Again, some days I wonder how the human race has lasted as long as we have. On the bright side, our bizarre insistence on self-delusion and penchant for making matters worse as often and drastically as possible makes for great reading!! : p

Tuesday, November 7

What's In A Carb?

This morning at work I had a customer order a breakfast sandwich and ask what she could get it on that was “low carb”. Unfortunately, the honest answer was “not much”, but I did explain that we could always put her eggs and cheese just on a plate or in a bowl if she didn't want the bread. I also started to offer to add a few of the free extras people tend to like when they take that option – tomatoes or spinach, for example. Then I corrected myself, since I couldn't remember off the top of my head if spinach qualified as low carb. (Turns out it does at about 1g of carbs per cup of fresh spinach, if anybody cares.)
Corn. Grows above ground. Not low carb.

The woman looked at me, smiled cheerily, and said “Oh, it is. Everything that grows above ground is low carb.”

Umm.... say what now? 

(Picture here an absolutely blank stare, as I ran that sentence through my head six times in an effort to figure out if I misheard it, or possibly misunderstood what she was trying to say, before I resigned myself to the fact that she was completely serious.)

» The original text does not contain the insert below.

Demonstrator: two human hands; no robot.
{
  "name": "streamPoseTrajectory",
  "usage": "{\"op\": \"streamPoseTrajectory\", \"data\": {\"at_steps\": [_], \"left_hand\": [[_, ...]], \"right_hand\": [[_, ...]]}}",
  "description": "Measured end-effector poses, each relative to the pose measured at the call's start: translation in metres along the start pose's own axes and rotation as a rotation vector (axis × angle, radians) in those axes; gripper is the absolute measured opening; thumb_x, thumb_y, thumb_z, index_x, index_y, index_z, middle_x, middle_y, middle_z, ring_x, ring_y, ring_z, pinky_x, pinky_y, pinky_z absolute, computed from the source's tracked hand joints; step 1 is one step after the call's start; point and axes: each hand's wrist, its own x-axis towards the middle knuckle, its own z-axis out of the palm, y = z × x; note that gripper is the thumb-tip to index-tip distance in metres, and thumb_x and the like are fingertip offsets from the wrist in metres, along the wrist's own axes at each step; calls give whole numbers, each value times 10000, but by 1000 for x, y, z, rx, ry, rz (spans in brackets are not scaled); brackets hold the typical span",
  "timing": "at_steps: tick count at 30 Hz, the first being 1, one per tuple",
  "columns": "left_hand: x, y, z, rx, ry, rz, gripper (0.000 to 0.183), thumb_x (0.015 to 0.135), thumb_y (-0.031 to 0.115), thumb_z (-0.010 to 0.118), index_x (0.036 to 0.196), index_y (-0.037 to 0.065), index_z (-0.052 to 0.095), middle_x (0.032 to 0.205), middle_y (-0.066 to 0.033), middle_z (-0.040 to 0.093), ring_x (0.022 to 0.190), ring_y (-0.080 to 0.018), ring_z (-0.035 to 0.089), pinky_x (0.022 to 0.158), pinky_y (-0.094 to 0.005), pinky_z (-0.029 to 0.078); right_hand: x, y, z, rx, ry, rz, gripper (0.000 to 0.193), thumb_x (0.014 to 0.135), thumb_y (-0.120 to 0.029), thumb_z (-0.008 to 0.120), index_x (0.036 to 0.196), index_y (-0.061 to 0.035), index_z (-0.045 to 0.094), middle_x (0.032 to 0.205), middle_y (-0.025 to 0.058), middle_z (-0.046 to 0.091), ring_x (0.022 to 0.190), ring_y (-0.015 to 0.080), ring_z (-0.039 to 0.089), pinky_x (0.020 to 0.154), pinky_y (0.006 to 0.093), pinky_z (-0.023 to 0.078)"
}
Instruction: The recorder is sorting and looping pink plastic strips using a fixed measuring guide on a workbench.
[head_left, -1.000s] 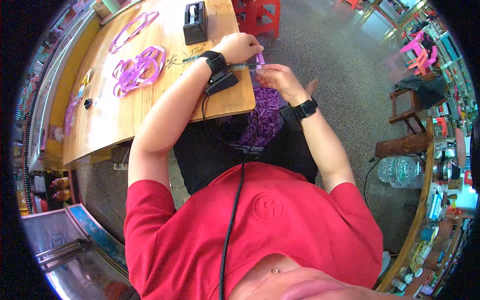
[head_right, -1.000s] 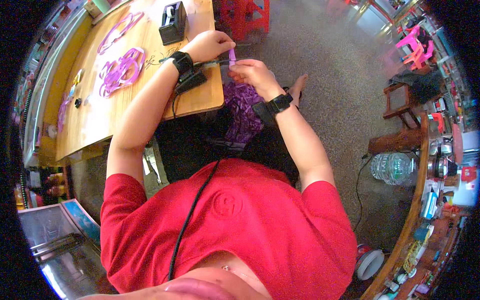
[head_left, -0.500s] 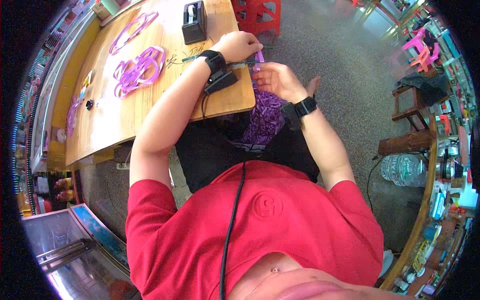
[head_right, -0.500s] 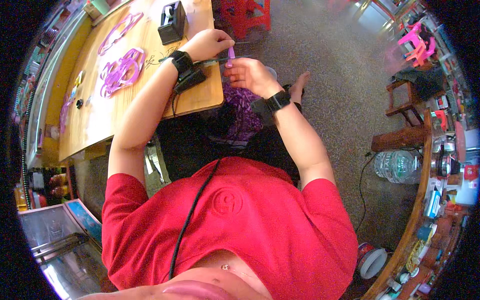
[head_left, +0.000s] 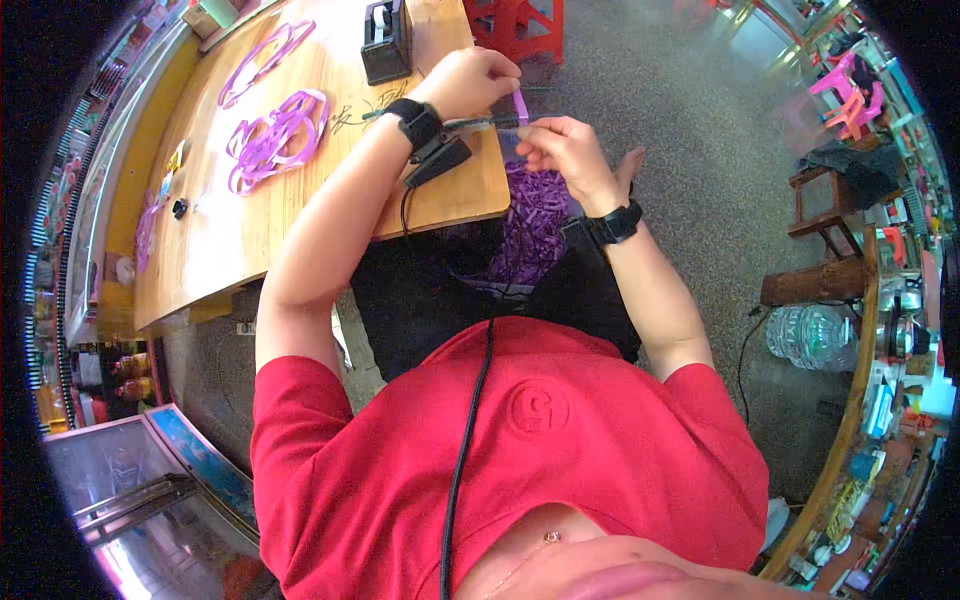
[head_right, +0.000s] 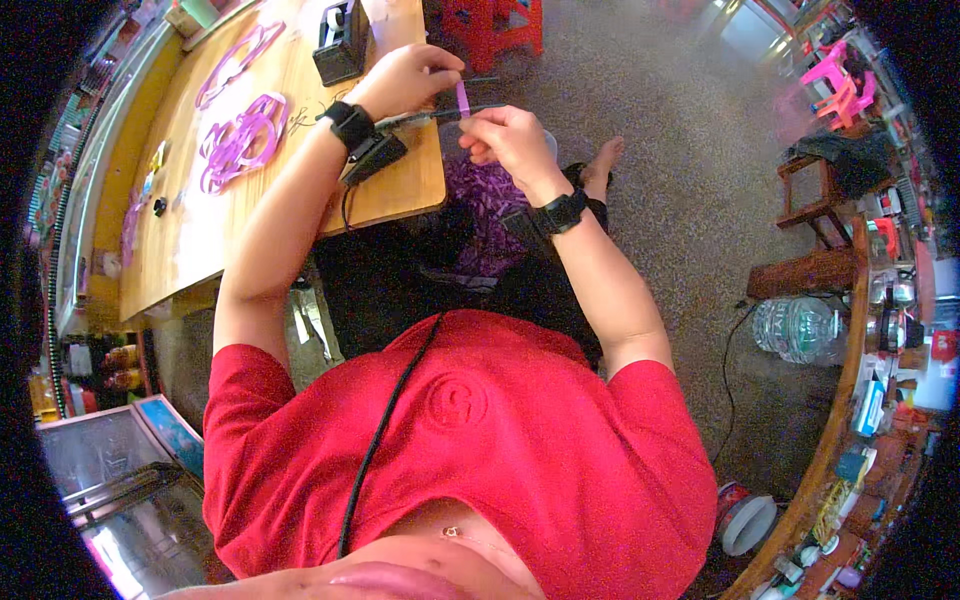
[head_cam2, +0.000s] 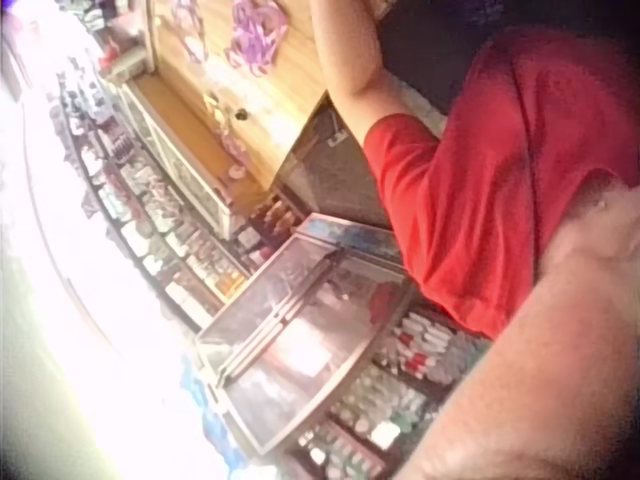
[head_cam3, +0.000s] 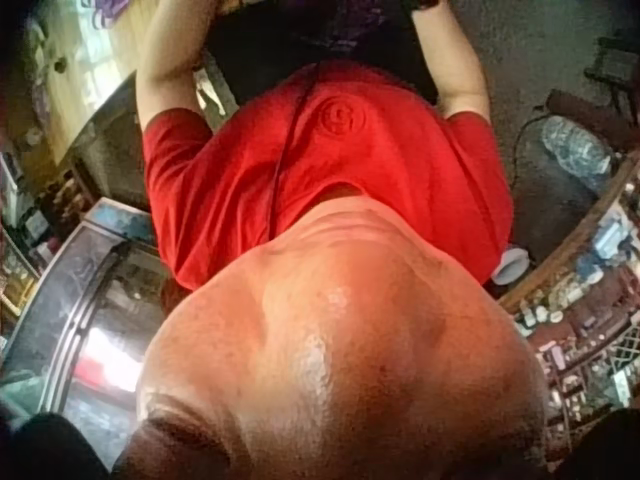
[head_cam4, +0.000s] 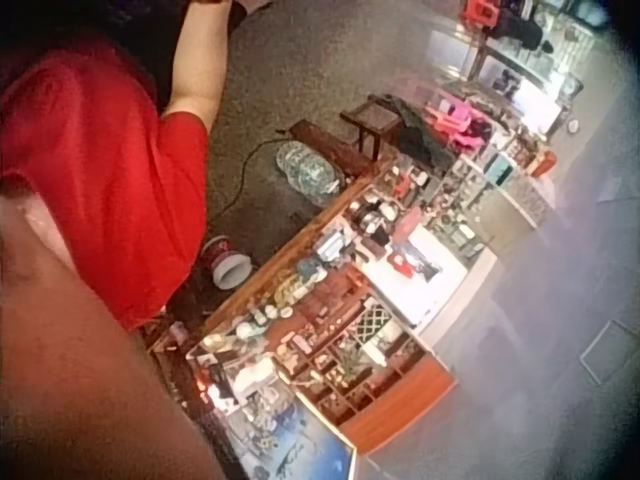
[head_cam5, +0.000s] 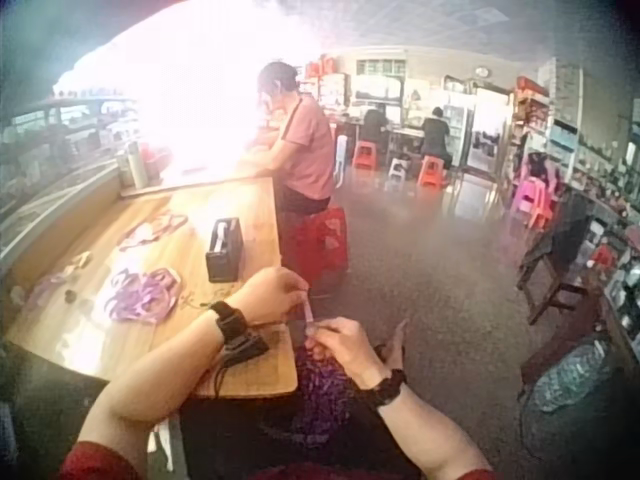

I politely finished cashing her out and (barely) resisted the urge to go bang my head against the nearest wall.

Obviously, she was repeating a rule of thumb given to her by someone (probably a professional) she trusted to know these things. And I concede I can sort of see what they were getting at… potatoes, carrots and other root vegetables tend to be much higher in carbs than your (above-ground) leafy greens.

But for Force sake!! Wheat grows above ground, and flour is (or should be) just ground wheat. Apples, bananas, corn, pumpkins – last I checked, they all grew above ground and are definitely not low in carbs!!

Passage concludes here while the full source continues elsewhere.